Problem statement:
Pull out every line below containing the word "shown".

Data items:

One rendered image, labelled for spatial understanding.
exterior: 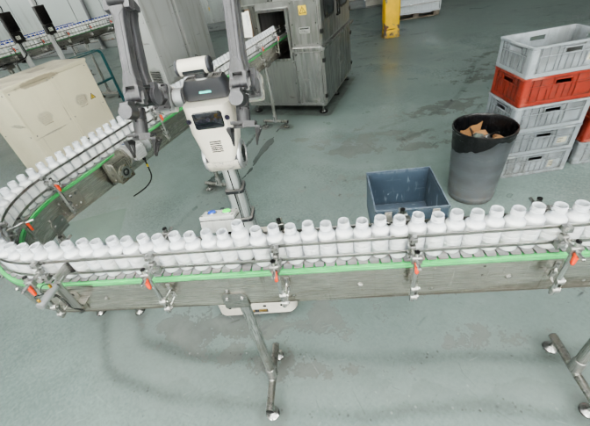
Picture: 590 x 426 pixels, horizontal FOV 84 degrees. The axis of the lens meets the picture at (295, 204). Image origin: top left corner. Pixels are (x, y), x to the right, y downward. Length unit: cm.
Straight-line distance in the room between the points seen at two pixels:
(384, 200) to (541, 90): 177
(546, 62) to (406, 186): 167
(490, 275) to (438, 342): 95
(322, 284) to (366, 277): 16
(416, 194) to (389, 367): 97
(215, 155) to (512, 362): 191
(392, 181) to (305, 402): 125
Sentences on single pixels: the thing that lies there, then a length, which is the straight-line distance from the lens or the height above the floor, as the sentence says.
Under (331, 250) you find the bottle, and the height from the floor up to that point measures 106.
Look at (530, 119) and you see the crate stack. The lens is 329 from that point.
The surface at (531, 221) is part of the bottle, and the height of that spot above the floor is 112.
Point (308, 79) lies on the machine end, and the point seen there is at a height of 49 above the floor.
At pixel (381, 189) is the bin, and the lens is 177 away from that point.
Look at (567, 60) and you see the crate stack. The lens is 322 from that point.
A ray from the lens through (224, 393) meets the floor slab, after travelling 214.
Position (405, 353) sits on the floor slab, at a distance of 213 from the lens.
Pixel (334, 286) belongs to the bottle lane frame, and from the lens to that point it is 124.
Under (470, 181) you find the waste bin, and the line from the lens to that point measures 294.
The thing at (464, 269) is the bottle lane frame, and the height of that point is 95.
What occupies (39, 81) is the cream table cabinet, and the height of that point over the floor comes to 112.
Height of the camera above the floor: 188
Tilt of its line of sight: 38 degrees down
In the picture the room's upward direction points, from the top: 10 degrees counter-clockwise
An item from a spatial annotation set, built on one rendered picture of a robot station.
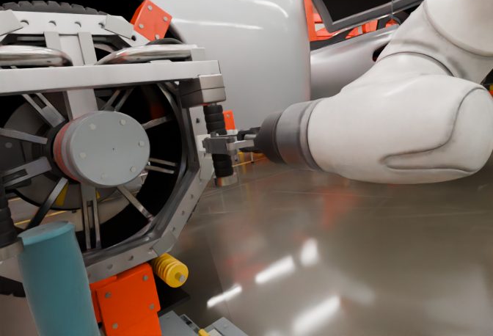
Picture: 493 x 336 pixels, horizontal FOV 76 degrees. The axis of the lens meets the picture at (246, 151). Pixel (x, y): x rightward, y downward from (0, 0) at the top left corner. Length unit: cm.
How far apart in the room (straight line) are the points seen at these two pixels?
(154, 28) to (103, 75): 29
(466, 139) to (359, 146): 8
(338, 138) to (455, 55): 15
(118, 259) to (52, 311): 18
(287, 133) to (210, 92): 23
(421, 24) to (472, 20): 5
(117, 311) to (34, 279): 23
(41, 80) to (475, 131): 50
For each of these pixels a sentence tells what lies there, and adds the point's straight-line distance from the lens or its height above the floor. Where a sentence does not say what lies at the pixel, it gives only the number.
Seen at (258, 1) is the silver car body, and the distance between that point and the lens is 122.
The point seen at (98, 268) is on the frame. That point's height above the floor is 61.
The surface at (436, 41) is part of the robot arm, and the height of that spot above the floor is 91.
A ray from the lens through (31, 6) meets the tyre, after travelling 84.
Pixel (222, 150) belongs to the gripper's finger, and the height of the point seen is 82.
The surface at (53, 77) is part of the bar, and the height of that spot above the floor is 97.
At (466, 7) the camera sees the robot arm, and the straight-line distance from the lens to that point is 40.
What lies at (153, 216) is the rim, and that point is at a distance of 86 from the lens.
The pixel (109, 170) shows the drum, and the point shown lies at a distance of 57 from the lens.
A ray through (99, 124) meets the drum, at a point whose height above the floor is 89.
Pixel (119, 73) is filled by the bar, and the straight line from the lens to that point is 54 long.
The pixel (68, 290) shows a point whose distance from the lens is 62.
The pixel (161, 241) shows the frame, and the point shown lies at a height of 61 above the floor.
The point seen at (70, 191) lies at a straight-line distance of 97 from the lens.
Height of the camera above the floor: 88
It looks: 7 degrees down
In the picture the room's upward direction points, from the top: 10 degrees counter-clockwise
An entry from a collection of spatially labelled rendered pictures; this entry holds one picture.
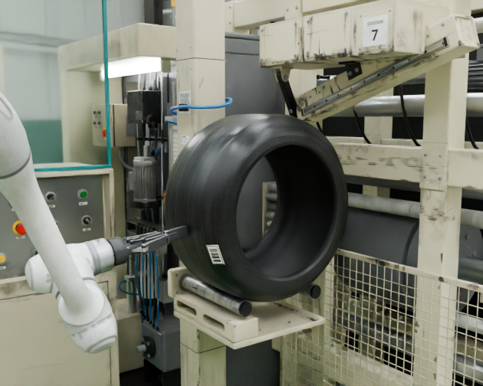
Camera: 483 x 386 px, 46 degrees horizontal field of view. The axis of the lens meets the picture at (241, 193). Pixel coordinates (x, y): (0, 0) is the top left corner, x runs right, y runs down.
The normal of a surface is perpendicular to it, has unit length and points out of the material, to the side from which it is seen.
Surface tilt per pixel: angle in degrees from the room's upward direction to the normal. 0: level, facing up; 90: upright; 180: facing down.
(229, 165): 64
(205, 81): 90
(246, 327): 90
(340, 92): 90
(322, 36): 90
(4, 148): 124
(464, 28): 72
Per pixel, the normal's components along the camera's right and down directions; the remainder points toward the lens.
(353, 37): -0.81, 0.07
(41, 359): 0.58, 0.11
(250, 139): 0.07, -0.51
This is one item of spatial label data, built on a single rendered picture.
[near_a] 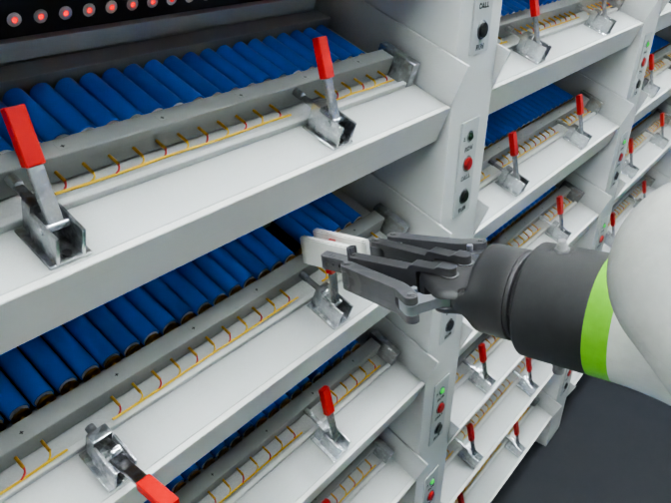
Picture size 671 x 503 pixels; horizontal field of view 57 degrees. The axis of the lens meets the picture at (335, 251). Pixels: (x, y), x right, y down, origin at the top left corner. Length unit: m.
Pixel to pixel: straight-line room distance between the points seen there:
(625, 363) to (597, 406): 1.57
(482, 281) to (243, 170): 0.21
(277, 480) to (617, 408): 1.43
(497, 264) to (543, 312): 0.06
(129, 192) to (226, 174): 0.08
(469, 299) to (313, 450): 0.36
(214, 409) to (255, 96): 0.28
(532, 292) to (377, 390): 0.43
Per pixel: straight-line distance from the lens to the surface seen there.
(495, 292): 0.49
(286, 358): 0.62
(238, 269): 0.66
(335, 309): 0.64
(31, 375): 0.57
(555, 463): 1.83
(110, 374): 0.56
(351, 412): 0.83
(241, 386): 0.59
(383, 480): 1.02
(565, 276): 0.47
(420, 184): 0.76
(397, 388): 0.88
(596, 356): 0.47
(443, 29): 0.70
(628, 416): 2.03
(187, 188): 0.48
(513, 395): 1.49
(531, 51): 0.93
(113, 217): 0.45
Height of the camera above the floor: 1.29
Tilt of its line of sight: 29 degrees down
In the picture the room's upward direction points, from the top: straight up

Solution:
The pixel (109, 170) shows the drum, and the point shown lies at a distance of 57 from the lens.
The pixel (161, 241) shows the frame, and the point shown lies at a height of 61 above the floor.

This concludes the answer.